(Task to complete) From the listing below, return each line that includes "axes".

(Data section)
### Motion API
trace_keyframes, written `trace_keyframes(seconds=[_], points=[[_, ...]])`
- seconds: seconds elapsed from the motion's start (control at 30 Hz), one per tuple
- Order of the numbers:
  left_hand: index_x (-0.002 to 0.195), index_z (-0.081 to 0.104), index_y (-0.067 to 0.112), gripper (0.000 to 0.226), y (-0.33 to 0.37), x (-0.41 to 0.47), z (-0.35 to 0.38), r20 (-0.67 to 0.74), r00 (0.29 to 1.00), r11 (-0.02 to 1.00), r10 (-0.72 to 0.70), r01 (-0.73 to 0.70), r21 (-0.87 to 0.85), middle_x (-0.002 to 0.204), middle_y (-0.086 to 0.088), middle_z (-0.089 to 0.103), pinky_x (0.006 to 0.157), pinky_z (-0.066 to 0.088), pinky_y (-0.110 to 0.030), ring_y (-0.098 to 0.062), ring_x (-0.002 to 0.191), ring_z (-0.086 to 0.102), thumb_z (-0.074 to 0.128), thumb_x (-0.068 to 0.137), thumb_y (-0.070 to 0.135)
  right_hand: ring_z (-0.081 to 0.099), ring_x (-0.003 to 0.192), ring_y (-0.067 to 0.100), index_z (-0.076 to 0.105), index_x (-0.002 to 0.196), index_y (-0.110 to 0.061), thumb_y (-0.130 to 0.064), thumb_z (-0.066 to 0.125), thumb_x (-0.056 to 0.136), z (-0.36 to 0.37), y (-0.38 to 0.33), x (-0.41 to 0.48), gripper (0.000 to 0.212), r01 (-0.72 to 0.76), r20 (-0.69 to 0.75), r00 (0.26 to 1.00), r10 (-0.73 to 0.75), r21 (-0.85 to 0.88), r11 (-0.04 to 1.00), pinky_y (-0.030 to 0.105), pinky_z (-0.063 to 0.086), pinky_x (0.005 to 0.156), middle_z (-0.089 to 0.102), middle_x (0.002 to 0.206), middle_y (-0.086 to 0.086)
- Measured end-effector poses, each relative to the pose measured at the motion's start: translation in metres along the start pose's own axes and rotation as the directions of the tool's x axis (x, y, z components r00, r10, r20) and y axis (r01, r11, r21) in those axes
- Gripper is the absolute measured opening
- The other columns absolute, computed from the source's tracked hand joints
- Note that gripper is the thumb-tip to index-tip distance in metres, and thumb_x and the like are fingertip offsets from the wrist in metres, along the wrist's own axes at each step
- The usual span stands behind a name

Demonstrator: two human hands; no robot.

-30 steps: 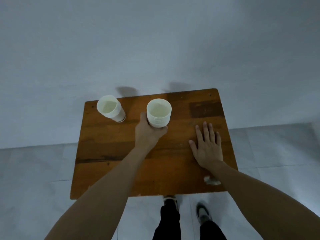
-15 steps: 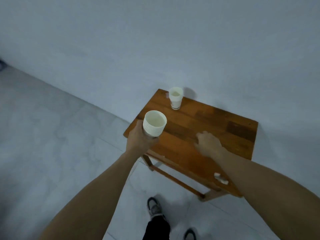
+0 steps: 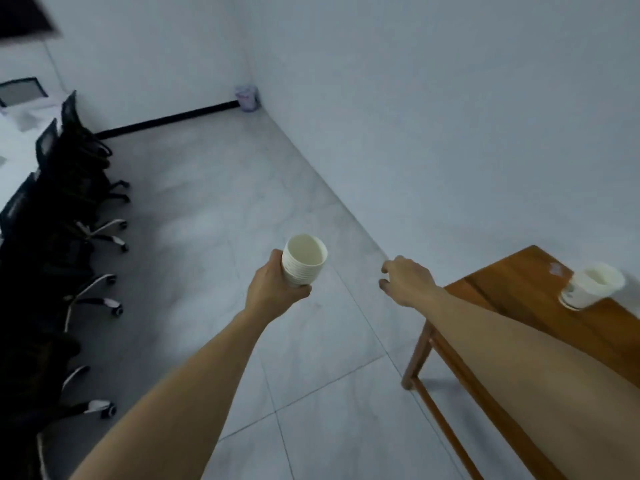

(Completed task)
- Measured end-effector poses, each relative to the pose measured at the motion's start: translation in metres along the start pose's own axes and rotation as the directions of the tool's x axis (x, y, z components r00, r10, r20) and y axis (r01, r11, r21) in those axes
- Note that gripper is the thumb-tip to index-tip distance in metres, and thumb_x and the like are fingertip offsets from the wrist in metres, along the wrist's own axes at each step

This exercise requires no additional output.